Agent-Diff is a benchmarking platform for evaluating AI agents that interact with real-world SaaS APIs (Slack, Linear, Box, Google Calendar). It provides isolated, reproducible environments backed by PostgreSQL schema cloning.
┌──────────────────────────┐ ┌──────────────────────┐
│ Evaluation Client │ │ Agent Sandbox │
│ (SDK / notebooks) │──────▶│ (Docker container) │
│ │ │ │
│ 1. initEnv │ │ Runs agent code │
│ 2. startRun │ │ Makes API calls ──┐ │
│ 3. evaluateRun │ └────────────────────┼─┘
│ 4. getResults │ │
└──────────┬───────────────┘ │
│ │
▼ ▼
┌──────────────────────────────────────────────────────────┐
│ AgentDiff Backend (FastAPI/Starlette) │
│ │
│ Platform API (/api/platform/*) │
│ - initEnv, startRun, evaluateRun, diffRun │
│ - Template & test suite management │
│ │
│ Service APIs (/api/env/{env_id}/services/{service}/*) │
│ - Box REST API replica (/services/box/2.0/*) │
│ - Slack API replica (/services/slack/*) │
│ - Linear GraphQL replica (/services/linear/*) │
│ - Calendar API replica (/services/calendar/*) │
│ │
│ Middleware: │
│ PlatformMiddleware → API key auth for platform calls │
│ IsolationMiddleware → per-env DB session + auth │
└──────────────────────────────────────────────────────────┘
Every evaluation starts by creating an isolated copy of a template database schema.
Via SDK (Python):
from agent_diff import AgentDiff
client = AgentDiff(
api_key="ad_live_sk_...",
base_url="https://api.agentdiff.dev", # or http://localhost:8000
)
env = client.init_env(
templateService="box", # "box" | "linear" | "slack" | "calendar"

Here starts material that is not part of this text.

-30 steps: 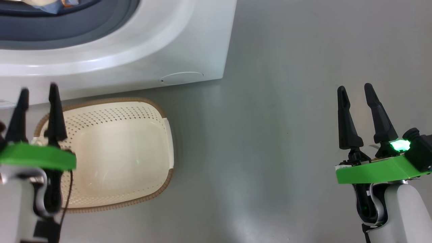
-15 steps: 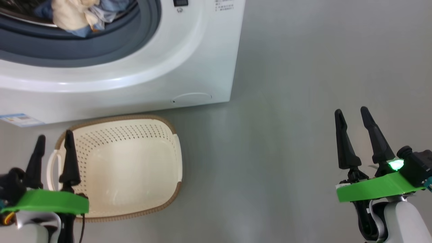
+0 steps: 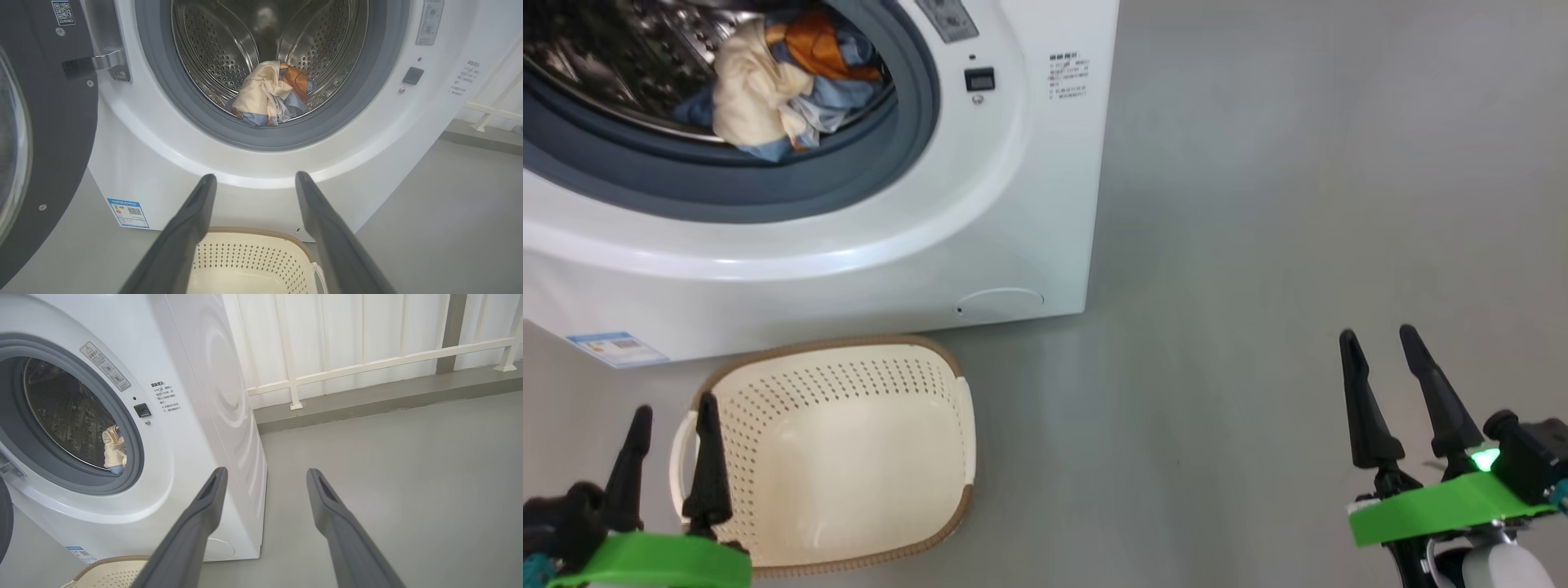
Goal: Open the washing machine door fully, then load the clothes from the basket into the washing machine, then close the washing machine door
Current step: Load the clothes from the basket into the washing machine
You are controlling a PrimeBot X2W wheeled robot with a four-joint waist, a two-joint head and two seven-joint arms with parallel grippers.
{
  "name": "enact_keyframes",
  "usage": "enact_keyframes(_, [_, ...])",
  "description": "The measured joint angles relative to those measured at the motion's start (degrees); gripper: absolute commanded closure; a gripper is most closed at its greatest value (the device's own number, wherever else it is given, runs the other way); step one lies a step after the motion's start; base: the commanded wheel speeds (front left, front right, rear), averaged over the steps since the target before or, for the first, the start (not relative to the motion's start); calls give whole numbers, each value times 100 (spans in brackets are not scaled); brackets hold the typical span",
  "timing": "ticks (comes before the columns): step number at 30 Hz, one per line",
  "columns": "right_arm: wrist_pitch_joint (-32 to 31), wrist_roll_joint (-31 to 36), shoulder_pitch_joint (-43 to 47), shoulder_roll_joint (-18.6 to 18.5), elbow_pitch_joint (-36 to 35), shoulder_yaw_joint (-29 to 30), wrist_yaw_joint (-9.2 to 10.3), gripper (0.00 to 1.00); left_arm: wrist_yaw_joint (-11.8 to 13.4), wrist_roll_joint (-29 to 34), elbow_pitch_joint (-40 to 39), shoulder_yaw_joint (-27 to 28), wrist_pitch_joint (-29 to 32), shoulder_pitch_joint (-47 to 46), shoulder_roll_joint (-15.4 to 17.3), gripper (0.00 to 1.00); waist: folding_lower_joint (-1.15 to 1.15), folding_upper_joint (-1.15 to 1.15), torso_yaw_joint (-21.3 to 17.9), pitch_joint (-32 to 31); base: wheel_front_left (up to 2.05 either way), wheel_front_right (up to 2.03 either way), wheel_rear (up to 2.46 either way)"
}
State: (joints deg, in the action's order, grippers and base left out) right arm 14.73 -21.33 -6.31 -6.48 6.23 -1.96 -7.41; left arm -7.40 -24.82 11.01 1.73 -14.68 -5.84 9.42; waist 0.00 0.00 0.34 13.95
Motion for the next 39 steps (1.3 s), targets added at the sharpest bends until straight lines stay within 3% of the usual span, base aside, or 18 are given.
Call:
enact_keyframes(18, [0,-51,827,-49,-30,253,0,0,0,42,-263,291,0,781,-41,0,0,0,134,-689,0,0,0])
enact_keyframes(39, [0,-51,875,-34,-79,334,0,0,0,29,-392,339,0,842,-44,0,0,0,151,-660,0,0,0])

templateName="box_default", # name of the seeded template
impersonateUserId="27512847635", # user ID from the seed data
)
# env.environmentId → hex string, e.g. "824d0c408eeb42368f20e24d2d9f03c3"

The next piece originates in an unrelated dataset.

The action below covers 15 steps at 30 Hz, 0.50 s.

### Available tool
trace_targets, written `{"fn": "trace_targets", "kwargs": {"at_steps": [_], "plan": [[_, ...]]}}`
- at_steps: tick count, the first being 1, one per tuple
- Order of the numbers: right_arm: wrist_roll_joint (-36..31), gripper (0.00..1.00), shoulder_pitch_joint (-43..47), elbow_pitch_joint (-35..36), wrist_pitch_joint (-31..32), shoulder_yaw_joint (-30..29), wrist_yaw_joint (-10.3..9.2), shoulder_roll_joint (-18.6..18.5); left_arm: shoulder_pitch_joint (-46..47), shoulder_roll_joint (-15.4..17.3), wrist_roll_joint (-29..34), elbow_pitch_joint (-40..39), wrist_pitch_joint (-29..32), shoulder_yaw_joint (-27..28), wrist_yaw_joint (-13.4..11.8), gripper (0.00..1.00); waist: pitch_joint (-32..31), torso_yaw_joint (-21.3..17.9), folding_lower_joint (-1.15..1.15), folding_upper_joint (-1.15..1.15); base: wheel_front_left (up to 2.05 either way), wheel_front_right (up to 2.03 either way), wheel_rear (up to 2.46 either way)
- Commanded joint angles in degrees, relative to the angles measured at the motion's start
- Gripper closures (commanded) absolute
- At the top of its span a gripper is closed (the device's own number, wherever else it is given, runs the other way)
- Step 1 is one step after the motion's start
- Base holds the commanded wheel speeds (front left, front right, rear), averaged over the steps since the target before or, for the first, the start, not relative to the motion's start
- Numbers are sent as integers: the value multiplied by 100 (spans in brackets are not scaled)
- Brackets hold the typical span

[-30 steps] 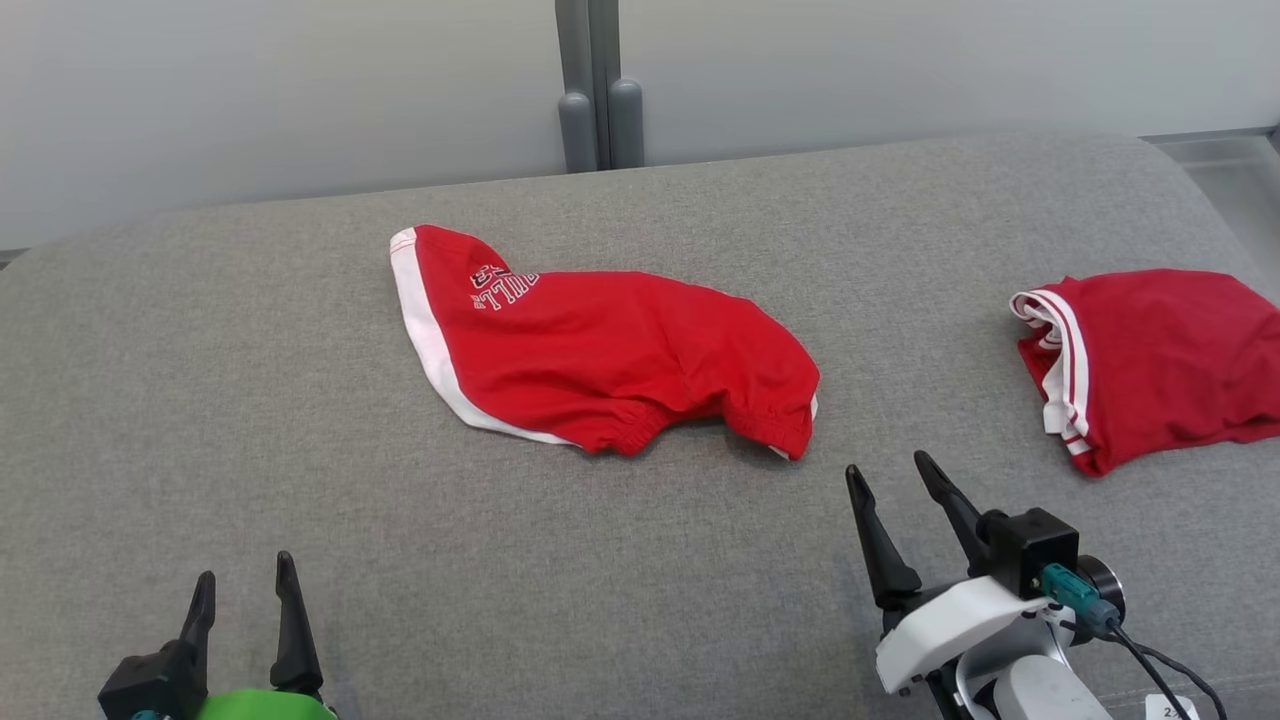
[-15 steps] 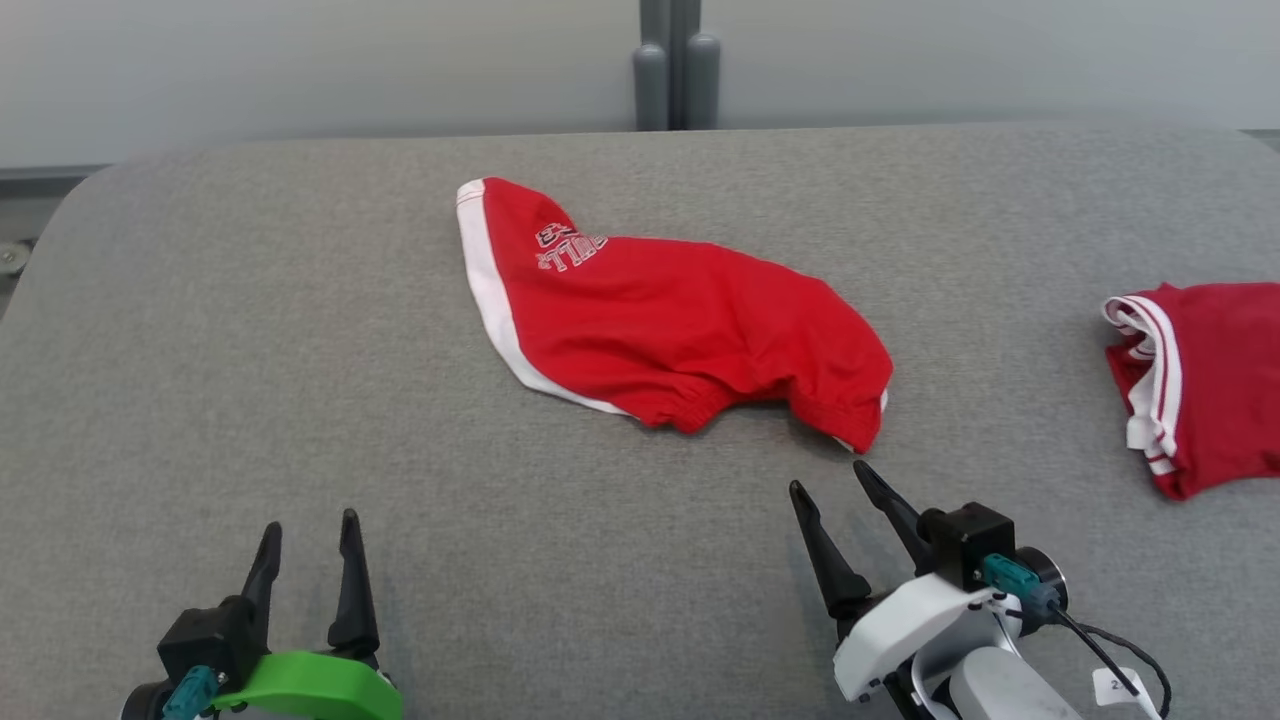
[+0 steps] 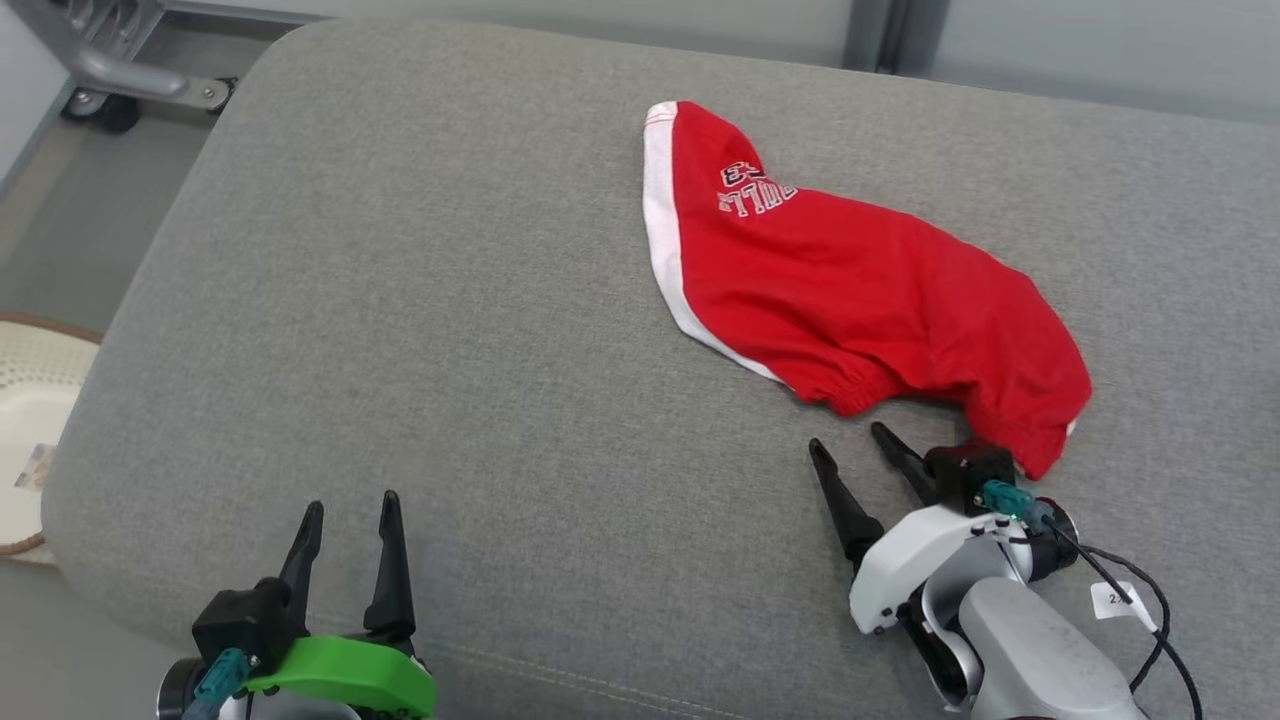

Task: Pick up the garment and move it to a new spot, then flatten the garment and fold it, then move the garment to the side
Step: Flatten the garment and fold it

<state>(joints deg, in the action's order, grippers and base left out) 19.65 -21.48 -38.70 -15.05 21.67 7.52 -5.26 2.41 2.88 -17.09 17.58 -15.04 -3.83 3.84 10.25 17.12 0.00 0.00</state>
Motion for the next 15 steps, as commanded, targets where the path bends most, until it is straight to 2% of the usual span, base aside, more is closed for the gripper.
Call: {"fn": "trace_targets", "kwargs": {"at_steps": [1,5,11,12,13,14,15], "plan": [[52,0,-163,-142,-18,-42,-8,-72,74,8,-28,-41,-13,-47,-33,0,372,470,0,0,0,0,0],[88,0,-314,-396,-15,-271,-8,-51,154,8,-88,-87,-13,-115,-70,0,421,567,0,0,0,0,0],[67,0,-400,-351,-2,-348,-5,9,173,9,-113,-144,-13,-155,-92,0,447,609,0,0,0,0,0],[59,15,-416,-321,-2,-360,-5,19,177,9,-112,-146,-13,-160,-88,0,451,610,0,0,0,0,0],[52,62,-429,-270,-3,-370,-5,30,178,9,-104,-149,-13,-167,-82,0,452,610,0,0,0,0,0],[34,100,-432,-216,-3,-365,-5,40,178,9,-106,-152,-13,-168,-78,0,452,608,0,0,0,0,0],[45,100,-421,-161,-3,-352,-5,48,175,9,-108,-155,-13,-171,-74,0,449,605,0,0,0,0,0]]}}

# env.environmentUrl → "/api/env/{env_id}/services/box"Via curl:
curl -X POST https://api.agentdiff.dev/api/platform/initEnv \
-H "X-API-Key: ad_live_sk_..." \
-H "Content-Type: application/json" \
-d '{
"templateService": "box",
"templateName": "box_default",
"impersonateUserId": "27512847635"
}'What happens internally:
templateManager.resolve_init_template()finds the template by service+nameCoreIsolationEngine.create_environment()clones the template PostgreSQL schema- A new
state_<uuid>schema is created with all tables and data copied - A
RunTimeEnvironmentrecord is stored in the meta schema with TTL
Once the environment is created, API calls go to the service replica endpoints:
Base URL: {base_url}/api/env/{env_id}/services/{service}
Box: /api/env/{env_id}/services/box/2.0/search?query=fomc
Linear: /api/env/{env_id}/services/linear/graphql
Slack: /api/env/{env_id}/services/slack/conversations.list
Calendar: /api/env/{env_id}/services/calendar/calendars/{calendarId}/events
Each request goes through IsolationMiddleware which:
- Validates the API key via control plane (
get_principal_id) - Looks up the environment in meta DB to get impersonate_user_id
- Opens a DB session scoped to the environment's
state_<uuid>schema - Passes the request to the service route handler
run = client.start_run(envId=env.environmentId)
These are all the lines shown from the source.